ACTIVITY:
Below are some records. Return exactly the lines from the one with "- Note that" to the one with "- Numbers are", and nothing else.

RECORDS FOR THE TASK:
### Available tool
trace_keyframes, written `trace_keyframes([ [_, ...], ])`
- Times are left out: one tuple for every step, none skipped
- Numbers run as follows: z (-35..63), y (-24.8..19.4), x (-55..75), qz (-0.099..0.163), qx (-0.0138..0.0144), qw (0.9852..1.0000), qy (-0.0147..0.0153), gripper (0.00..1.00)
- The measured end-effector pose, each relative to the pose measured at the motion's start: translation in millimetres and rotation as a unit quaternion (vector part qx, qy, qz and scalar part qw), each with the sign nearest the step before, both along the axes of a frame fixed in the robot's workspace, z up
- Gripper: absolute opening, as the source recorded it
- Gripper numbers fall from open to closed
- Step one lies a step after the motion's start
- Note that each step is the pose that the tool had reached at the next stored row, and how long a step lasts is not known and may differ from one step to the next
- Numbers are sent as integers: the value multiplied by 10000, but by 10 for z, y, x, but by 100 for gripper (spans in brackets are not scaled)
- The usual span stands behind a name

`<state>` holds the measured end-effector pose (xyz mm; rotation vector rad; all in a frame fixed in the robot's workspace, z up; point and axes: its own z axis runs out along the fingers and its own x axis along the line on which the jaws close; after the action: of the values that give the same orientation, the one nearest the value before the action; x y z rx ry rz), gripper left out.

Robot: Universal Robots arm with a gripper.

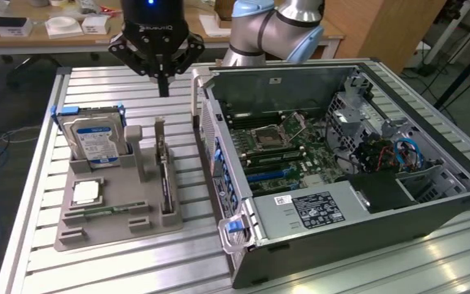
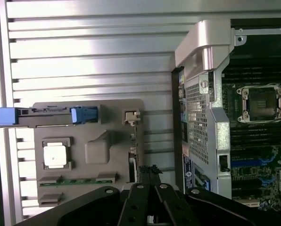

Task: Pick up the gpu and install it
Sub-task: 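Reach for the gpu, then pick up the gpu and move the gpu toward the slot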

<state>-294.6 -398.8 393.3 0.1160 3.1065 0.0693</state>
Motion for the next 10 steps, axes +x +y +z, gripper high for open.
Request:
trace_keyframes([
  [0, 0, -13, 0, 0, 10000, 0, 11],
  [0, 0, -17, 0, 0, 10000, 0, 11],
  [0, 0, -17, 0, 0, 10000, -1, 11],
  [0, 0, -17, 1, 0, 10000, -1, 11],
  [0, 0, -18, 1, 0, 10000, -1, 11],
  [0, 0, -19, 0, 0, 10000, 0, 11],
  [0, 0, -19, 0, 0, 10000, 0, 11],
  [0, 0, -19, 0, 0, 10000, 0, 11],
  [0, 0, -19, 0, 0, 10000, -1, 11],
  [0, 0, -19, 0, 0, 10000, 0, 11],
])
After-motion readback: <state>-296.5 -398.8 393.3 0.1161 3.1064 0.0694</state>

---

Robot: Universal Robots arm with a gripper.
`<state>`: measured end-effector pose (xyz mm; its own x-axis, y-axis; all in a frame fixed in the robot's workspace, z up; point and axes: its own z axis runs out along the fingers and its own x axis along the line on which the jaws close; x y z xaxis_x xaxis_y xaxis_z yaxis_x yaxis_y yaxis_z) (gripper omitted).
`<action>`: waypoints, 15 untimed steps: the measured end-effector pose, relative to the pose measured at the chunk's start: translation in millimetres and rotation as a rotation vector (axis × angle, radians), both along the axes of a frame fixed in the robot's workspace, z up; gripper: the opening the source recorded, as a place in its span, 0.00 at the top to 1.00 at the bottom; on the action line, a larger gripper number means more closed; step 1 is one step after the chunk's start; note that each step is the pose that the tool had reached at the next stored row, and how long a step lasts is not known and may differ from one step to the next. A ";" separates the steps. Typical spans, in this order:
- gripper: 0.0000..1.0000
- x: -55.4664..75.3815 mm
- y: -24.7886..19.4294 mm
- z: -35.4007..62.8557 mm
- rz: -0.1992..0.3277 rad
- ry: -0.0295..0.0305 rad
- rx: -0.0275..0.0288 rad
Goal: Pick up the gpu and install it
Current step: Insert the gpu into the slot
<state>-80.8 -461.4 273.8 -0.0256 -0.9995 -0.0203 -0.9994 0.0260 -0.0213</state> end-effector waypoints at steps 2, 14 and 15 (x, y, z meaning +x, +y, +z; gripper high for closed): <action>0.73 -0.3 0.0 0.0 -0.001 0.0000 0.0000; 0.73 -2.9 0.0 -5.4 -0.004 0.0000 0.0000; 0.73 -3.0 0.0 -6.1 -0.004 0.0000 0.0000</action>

REPLY TO THE TASK:
- Note that each step is the pose that the tool had reached at the next stored row, and how long a step lasts is not known and may differ from one step to the next
- Numbers are sent as integers: the value multiplied by 10000, but by 10 for z, y, x, but by 100 for gripper (spans in brackets are not scaled)

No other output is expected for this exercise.